THE PROBLEM:
Filter these records by the string "chili", copying each line that holds it.

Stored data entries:
□ □ □ □

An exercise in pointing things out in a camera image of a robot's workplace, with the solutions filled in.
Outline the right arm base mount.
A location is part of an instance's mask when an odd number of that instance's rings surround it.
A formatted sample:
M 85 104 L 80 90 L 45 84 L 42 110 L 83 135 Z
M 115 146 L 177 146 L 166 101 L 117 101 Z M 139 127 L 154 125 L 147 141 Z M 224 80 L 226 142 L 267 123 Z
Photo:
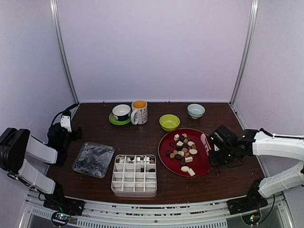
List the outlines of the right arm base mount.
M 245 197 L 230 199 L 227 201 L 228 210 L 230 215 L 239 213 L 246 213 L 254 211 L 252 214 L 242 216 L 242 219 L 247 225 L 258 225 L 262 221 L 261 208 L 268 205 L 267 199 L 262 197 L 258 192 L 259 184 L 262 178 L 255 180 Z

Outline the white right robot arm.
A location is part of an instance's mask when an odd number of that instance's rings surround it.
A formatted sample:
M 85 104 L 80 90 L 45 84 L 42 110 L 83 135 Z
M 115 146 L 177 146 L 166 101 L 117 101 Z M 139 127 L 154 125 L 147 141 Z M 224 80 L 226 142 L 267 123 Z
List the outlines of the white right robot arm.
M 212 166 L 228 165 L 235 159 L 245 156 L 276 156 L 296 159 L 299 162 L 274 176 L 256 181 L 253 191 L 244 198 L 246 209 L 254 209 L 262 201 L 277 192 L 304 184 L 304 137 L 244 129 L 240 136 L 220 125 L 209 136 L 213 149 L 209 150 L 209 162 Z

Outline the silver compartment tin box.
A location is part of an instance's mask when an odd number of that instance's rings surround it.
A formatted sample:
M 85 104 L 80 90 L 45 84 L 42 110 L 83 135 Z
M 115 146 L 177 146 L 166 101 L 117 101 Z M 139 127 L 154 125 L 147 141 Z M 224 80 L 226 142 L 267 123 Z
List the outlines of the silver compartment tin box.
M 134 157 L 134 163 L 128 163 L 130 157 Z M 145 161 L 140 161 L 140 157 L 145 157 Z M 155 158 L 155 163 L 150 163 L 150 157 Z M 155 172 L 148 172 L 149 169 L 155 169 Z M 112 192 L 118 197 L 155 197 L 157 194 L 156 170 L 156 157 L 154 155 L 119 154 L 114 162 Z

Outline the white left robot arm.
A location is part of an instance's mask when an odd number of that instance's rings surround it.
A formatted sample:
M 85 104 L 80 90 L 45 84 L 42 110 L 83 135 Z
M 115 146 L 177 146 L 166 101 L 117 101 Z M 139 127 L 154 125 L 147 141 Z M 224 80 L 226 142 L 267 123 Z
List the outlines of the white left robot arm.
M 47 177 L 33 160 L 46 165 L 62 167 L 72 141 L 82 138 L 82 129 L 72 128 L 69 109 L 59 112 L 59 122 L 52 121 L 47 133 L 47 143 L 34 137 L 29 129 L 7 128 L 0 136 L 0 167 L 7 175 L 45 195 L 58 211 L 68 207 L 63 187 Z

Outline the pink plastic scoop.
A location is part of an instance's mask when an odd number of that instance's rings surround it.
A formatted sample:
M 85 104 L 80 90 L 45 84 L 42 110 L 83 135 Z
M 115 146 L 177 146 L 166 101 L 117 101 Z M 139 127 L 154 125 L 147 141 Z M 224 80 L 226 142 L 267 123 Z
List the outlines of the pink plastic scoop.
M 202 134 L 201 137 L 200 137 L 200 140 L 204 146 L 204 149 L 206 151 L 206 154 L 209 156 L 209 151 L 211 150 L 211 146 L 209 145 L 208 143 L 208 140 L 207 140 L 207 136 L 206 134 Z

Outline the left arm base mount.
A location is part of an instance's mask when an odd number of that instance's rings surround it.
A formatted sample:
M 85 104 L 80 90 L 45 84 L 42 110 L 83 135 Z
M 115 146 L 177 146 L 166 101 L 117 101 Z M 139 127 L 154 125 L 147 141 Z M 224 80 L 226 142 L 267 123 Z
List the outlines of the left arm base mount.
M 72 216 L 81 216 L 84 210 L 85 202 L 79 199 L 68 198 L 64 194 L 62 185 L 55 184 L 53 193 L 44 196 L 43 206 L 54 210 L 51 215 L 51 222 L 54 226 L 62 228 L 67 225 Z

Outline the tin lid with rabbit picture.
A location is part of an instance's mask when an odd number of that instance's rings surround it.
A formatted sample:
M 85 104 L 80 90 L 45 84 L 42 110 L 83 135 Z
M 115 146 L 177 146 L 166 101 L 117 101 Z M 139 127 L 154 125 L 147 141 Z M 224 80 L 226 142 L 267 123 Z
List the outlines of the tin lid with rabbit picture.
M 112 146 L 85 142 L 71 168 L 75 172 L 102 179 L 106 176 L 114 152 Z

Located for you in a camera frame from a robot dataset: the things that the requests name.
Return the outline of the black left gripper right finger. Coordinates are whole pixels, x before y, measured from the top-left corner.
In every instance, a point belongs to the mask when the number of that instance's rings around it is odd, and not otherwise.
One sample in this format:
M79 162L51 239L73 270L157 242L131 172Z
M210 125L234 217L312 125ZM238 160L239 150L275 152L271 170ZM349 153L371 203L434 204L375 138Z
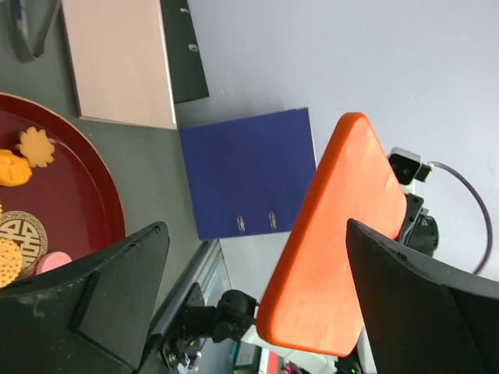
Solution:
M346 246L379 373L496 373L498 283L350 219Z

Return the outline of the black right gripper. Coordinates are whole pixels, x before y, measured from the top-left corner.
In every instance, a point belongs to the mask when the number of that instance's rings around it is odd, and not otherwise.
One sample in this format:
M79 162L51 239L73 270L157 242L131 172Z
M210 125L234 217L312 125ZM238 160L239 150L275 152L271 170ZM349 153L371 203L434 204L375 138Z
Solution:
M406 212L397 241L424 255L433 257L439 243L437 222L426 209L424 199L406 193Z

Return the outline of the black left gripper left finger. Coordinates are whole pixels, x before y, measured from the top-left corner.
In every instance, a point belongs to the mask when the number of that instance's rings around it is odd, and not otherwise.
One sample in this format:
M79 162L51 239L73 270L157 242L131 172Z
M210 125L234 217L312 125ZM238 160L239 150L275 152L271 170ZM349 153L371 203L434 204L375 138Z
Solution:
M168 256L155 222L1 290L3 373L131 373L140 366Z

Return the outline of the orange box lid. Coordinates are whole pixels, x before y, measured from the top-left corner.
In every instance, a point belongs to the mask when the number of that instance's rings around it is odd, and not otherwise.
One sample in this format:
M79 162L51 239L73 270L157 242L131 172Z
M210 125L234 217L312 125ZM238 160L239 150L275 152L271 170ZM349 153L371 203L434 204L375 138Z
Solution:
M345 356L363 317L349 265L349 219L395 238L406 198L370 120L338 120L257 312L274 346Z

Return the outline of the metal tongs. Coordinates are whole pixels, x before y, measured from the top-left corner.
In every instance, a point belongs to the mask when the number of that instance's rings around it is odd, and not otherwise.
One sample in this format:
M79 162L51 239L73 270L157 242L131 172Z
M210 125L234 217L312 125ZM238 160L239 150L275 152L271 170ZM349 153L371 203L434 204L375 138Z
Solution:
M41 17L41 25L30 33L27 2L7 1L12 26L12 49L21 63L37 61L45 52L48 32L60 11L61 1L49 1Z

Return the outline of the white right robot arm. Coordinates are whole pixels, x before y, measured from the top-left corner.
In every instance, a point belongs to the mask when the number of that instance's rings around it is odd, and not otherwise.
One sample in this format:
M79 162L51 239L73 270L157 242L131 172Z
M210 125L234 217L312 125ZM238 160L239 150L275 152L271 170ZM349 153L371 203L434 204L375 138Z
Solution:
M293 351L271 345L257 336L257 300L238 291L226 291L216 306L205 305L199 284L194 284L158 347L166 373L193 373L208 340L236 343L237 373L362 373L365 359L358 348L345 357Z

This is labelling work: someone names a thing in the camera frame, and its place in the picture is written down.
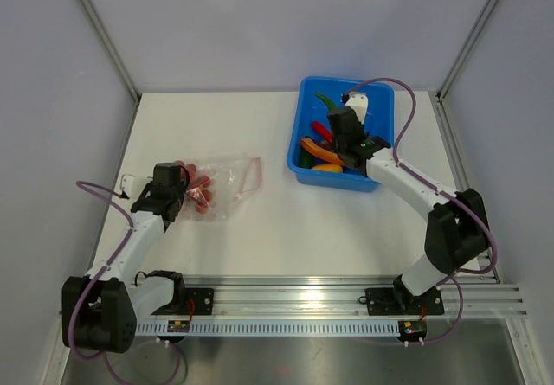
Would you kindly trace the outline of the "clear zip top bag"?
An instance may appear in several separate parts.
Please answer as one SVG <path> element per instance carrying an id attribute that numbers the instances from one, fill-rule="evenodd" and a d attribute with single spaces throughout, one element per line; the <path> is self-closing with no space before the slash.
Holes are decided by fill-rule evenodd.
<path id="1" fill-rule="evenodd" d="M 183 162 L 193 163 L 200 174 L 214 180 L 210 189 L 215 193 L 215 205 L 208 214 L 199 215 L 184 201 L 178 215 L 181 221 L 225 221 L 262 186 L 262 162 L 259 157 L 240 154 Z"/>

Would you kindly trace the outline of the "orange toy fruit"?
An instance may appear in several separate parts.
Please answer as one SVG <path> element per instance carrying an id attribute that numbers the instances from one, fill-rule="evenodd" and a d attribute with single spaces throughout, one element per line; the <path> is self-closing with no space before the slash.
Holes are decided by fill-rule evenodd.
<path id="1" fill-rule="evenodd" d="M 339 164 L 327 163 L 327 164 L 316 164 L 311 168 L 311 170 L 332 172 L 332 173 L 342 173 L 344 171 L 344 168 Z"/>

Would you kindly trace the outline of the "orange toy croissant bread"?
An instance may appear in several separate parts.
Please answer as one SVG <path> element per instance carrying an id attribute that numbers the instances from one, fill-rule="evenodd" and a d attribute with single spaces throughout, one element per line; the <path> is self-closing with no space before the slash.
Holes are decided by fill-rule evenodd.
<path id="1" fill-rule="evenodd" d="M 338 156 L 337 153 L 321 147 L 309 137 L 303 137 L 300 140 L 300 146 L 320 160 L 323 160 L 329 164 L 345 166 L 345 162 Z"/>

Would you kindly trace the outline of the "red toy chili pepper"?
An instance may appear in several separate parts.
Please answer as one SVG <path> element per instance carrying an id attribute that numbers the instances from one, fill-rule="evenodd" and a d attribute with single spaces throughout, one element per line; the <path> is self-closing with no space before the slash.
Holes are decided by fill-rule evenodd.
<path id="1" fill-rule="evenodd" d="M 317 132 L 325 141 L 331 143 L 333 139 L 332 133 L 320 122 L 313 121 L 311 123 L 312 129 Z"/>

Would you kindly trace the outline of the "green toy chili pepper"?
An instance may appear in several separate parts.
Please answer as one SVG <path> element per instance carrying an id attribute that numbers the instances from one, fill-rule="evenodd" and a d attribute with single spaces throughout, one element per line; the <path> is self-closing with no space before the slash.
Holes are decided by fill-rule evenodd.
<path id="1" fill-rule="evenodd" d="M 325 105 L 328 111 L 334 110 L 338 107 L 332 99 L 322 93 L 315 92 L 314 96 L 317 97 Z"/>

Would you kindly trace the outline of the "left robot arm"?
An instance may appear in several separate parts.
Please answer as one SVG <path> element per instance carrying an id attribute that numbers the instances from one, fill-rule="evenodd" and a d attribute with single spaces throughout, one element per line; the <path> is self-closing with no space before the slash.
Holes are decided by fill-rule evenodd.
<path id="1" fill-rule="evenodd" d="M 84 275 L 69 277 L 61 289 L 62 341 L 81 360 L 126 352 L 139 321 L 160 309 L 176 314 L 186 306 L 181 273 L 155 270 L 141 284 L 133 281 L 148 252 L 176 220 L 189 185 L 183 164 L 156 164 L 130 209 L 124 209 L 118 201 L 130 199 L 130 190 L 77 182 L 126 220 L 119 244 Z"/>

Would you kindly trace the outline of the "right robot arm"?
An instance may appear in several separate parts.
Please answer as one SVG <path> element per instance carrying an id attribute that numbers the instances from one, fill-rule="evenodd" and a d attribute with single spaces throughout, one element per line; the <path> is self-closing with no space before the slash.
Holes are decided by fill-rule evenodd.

□ □ □ □

SOLUTION FOR THIS TASK:
Would you kindly trace the outline of the "red toy chili pepper"?
Would you kindly trace the outline of the "green toy chili pepper"?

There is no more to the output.